Gratitude did not come naturally to me. I experienced periods of unhappiness in my life, and often did not feel that anything that came to me was a particular gift that I should feel grateful for. And even if I did feel glad about some circumstance in my life, who was I supposed to feel grateful towards? Gratitude was usually presented to me in terms of a guilt trip—that I should feel grateful either because there were others who had less than me, or alternatively that I should feel grateful obsequiously to the person who was claiming that they gave me something.
Having since experienced true gratitude, I can now see that guilt and shame are not the most helpful supports for gratitude. Those who give with a jealous heart, expecting to be showered with praise in return, distort their gift and cannot expect an unsullied gratitude in return. Similarly, shame isn’t a helpful support for gratitude. It is true that seeing those who have less can be a powerful spur for feeling gratitude in your own life; however, this recognition has to come about organically, not through having that fact forced upon you. For those who have had their experiences of gratitude tainted by guilt and shame, the best path forward is to let gratitude come easily and naturally where it shows up in life.

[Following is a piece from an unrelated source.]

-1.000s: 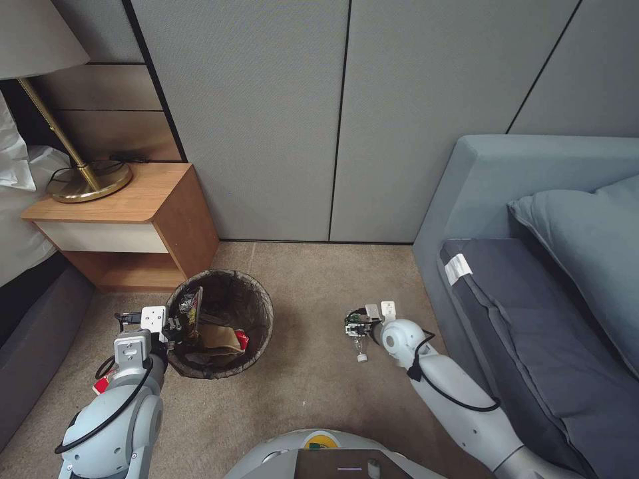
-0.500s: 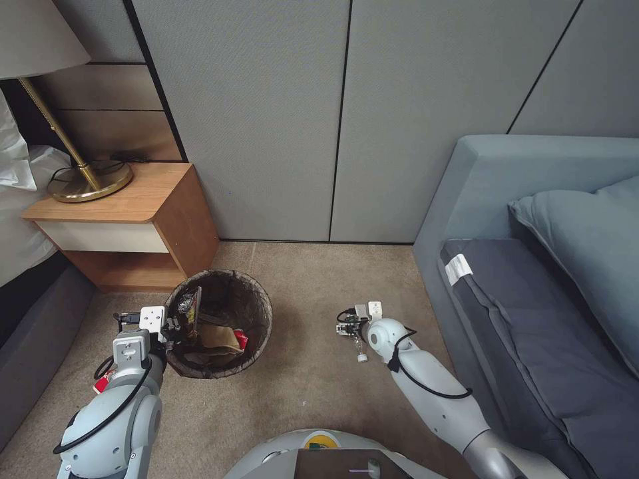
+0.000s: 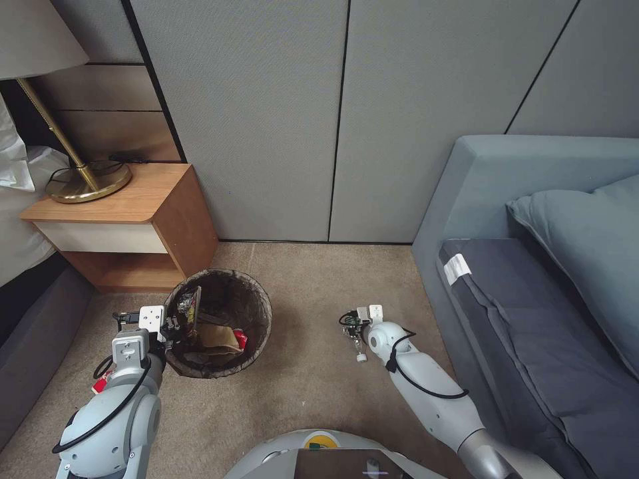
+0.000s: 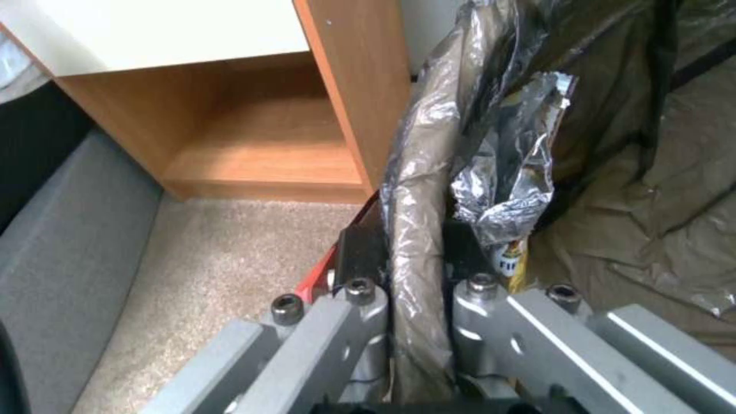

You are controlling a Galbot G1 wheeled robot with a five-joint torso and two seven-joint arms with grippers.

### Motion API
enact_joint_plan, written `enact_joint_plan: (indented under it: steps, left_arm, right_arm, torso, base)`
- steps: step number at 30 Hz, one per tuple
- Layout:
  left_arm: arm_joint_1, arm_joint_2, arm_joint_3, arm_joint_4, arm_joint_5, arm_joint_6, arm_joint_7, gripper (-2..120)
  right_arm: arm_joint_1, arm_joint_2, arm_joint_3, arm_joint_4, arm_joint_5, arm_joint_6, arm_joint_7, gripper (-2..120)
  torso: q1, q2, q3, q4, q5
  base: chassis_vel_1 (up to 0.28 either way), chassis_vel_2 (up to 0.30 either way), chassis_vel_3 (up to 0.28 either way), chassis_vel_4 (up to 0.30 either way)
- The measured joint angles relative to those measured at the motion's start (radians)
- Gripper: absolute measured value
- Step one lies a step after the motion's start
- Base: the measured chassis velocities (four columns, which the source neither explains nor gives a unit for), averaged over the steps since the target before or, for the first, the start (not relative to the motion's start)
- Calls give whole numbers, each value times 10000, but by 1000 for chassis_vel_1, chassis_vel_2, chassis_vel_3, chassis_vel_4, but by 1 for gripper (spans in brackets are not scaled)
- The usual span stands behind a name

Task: Pick up the trash bin, then pick up the garbage from the floor and place it into the trash bin.

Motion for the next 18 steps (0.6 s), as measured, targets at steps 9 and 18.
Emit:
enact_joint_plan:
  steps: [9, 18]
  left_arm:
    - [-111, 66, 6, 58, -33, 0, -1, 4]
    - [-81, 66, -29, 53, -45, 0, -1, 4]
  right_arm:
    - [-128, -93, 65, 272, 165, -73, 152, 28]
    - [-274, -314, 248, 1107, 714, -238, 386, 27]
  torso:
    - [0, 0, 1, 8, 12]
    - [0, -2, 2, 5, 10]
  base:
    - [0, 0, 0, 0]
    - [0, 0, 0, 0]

Our experiences with gratitude on the human level are helpful for understanding true spiritual gratitude. In reality, it is God who has given us everything, and therefore he is the one we should ultimately feel grateful towards; but the human experience of gratitude is the starting point for understanding this. When another person gives you a gift you love, it is easy to feel appreciative of the gift and their thought and effort that went into obtaining it. It is possible to feel towards everything in our lives—the good things and even the bad things.
It may not feel easy to feel grateful at times. When it’s not actively difficult, it may seem like there is no particular reason to be grateful for anything—after all, the world is as it is with or without our gratitude. But again, the human example serves us well. Someone who does not feel gratitude for a gift they received is seen to be ungrateful, or entitled; these are not positive qualities. We don’t want to be marked with these qualities ourselves. So it is with the spiritual gifts we’ve been given; it is not good for us not to be grateful; if we are not grateful, we risk a display of spiritual ingratitude.

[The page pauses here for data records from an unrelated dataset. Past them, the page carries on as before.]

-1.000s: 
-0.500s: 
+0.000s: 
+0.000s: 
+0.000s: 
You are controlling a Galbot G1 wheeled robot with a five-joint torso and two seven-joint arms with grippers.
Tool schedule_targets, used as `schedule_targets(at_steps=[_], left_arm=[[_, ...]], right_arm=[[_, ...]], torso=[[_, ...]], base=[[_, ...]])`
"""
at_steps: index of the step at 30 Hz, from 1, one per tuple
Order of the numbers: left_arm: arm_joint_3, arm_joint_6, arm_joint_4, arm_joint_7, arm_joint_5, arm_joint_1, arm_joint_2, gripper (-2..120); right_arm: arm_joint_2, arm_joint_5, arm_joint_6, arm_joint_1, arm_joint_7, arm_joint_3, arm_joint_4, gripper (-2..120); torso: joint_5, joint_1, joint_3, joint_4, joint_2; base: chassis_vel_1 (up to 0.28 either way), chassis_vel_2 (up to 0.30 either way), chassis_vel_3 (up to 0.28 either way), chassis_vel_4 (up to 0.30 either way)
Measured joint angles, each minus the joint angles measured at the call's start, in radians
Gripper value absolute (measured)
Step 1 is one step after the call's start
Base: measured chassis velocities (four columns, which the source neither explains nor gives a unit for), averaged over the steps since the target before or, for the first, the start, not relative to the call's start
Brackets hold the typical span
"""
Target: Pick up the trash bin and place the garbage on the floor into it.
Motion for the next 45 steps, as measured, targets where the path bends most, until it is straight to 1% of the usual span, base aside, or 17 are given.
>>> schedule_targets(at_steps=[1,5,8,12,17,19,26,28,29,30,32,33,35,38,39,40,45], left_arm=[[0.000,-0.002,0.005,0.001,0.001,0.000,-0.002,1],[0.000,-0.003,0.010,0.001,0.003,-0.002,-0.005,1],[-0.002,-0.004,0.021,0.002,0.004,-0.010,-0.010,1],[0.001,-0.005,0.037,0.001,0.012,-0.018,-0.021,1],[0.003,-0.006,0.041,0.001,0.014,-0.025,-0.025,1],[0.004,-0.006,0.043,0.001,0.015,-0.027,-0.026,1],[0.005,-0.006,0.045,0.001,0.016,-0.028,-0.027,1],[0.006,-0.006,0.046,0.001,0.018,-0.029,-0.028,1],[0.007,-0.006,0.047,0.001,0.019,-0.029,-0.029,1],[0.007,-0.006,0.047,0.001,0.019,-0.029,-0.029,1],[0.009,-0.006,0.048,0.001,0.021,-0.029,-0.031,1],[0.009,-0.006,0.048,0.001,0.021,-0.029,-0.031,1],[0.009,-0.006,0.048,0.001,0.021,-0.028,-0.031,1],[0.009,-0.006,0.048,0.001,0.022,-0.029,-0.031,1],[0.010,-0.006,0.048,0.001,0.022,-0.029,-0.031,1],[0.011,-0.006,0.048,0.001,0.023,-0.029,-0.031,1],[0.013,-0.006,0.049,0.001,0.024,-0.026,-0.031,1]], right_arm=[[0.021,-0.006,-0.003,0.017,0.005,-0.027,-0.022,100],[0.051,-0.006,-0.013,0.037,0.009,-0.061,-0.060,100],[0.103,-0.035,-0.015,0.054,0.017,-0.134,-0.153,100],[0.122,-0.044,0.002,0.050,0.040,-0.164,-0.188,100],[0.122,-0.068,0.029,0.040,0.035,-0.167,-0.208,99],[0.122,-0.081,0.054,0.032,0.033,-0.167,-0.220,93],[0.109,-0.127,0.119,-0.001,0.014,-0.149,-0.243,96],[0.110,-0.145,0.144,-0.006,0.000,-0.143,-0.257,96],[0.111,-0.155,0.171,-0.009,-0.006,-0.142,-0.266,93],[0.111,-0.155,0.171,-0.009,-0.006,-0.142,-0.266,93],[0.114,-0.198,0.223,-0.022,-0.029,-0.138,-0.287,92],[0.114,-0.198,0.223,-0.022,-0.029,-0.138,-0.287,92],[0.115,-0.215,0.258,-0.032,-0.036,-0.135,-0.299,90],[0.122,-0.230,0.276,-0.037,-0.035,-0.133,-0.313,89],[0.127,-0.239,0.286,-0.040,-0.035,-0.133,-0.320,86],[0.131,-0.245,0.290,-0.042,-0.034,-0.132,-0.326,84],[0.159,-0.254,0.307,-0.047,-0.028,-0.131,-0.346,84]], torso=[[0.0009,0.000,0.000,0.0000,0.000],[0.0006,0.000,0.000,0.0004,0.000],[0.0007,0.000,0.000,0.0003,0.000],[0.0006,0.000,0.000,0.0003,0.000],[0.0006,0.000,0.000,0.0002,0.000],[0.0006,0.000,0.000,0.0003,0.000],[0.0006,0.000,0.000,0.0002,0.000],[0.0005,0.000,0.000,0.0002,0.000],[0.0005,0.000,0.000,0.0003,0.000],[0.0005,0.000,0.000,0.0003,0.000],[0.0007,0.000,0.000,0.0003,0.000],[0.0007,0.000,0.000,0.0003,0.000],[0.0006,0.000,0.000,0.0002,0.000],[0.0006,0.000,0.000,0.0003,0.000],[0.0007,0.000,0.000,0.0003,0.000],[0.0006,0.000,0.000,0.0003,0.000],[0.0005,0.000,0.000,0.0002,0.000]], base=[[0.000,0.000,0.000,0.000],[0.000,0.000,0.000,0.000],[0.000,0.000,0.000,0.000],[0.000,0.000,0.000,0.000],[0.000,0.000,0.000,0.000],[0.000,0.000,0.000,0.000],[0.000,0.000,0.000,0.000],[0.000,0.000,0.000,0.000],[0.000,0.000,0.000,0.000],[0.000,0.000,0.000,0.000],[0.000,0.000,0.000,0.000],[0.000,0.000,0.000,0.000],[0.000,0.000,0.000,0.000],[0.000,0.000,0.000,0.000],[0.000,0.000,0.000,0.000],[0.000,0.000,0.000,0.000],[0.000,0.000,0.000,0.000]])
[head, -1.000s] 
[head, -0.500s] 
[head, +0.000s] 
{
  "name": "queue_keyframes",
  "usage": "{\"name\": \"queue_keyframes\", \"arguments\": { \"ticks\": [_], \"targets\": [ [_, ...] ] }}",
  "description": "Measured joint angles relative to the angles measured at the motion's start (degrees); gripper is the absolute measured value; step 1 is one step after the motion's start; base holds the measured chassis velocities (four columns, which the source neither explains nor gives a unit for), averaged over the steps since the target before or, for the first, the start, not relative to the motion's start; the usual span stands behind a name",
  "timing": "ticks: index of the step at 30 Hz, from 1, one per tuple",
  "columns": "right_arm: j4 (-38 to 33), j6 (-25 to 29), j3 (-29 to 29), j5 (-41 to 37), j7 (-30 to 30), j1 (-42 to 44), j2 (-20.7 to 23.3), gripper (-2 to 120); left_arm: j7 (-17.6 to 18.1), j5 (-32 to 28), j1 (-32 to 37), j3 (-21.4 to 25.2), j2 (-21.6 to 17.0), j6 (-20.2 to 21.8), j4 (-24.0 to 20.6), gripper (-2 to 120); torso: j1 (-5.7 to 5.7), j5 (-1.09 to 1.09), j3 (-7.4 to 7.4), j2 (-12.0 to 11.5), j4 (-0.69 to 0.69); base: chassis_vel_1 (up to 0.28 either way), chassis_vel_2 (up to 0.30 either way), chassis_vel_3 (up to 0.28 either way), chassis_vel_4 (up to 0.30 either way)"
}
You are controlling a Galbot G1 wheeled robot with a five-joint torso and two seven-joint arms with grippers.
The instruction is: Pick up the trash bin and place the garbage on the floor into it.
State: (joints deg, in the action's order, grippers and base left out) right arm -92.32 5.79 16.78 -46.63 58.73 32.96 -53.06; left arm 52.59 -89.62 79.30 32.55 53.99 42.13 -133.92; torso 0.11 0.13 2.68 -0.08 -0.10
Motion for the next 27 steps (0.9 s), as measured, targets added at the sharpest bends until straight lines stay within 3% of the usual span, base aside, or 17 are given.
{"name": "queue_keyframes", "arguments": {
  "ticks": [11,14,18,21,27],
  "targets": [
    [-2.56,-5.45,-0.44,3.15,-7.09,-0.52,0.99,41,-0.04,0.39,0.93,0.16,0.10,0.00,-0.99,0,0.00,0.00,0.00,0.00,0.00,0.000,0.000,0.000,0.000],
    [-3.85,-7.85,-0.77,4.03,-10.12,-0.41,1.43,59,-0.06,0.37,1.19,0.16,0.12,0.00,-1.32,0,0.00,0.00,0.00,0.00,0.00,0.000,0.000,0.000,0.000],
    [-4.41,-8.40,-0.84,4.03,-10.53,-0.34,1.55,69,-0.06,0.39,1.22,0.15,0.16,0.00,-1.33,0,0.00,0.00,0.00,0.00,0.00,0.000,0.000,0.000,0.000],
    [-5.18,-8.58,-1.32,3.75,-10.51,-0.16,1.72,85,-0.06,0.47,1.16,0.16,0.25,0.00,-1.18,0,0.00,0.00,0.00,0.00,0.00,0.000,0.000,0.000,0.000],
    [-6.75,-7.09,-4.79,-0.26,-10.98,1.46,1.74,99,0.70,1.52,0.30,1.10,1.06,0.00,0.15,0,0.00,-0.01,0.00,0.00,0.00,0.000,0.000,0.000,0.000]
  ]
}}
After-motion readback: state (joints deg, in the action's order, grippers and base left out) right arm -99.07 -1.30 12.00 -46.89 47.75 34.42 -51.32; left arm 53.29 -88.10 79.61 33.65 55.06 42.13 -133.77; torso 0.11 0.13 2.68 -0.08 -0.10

We are thus warned off the possibility of ingratitude, even as we have been advised not to be shamed into gratitude. So how are we to start, knowing that gratitude is good but not when it is shamed or forced? The easiest place to start is with what you genuinely feel gratitude for. You can start with the most positive things in your life. There is no point trying to feel grateful for those things which genuinely feel like burdens; it would be perverse to try to do that. But the secret is that once you can feel grateful for the things you naturally feel grateful for, you begin to see why you could feel grateful for those things which were more difficult—the painful experiences, the uninteresting experiences, the challenging experiences. For everything in life offers its wisdom to the one who seeks to know it.
The vibration of gratitude changes us. There are those who will advise you to be grateful because it increases your ability to receive things. This is true at a certain level, as vibrations perpetuate themselves—if you are appreciative of the things in your life, then more will come that there is to appreciate. But that is not the real reason to be grateful from the point of view of the spiritual life. For the spiritual seeker, gratitude is good because it brings us closer to God. God is the ultimate source of all that we feel grateful for. When we are grateful to Him we draw nearer to him, as the giver, the gift, and the recipient are seen and appreciated for what they are. In the human case, when we are ungrateful, the giver of the gift sees that we don’t appreciate the gift, which brings a distance between the giver and the recipient. Ingratitude is therefore a distance from God; and gratitude is seen to be a form of devotion.